There are a lot of places women don’t get taken seriously as seriously as men — workplaces, sci-fi conventions, the military, politics — but a new study just proved that our culture’s tendency to think of women as weak and inconsequential actually has a measurable death toll, in a surprising form: hurricanes. Weather researchers noticed that hurricanes with female names usually result in more deaths. When they charted the numbers, they saw how dramatic the difference really is: in the past 50 years, the most damaging female-named hurricanes averaged 45 deaths each, while the most damaging male-named hurricanes averaged 23. That’s nearly double the loss of life. And the results were even more jarring when they compared storms with strong masculine names to storms with strong feminine names. According to the study, “The model suggests that changing a severe hurricane’s name from Charley … to Eloise … could nearly triple its death toll.”

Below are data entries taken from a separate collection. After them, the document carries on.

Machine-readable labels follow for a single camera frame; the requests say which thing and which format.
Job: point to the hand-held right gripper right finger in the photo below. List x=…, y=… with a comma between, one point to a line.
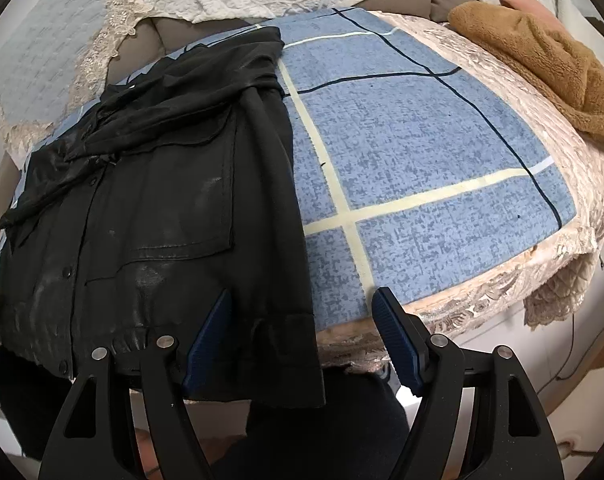
x=397, y=340

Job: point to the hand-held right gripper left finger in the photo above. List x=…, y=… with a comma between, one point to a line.
x=206, y=345

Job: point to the black jacket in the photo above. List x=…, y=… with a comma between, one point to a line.
x=156, y=200

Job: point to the person's right leg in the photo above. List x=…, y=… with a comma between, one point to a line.
x=292, y=440

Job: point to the person's leg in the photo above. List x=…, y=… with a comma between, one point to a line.
x=292, y=440
x=26, y=385

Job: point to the person's left leg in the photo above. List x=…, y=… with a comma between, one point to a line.
x=26, y=385

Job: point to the blue checked blanket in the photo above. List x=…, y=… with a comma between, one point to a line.
x=407, y=150

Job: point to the brown fleece cloth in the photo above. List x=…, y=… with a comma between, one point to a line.
x=532, y=50

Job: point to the pink cloth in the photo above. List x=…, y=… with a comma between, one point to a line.
x=527, y=5

To put the data to the test, the researchers asked groups of study participants to describe their responses to hurricanes based on the name only. Study participants perceived hurricanes with male names to be more “intense” and indicated that they would be more likely to take shelter from a hurricane named Jason than a hurricane named, say, Sandy. “When under the radar, [sexism] has the potential to influence our judgments,” the study’s co-author explained, citing “implicit sexism” as the reason so many of us are willing to brush off powerful storms with lady names.
The moral of this story? Sexism is dangerous in any form, and take hurricanes seriously. Even if they’re named Missy.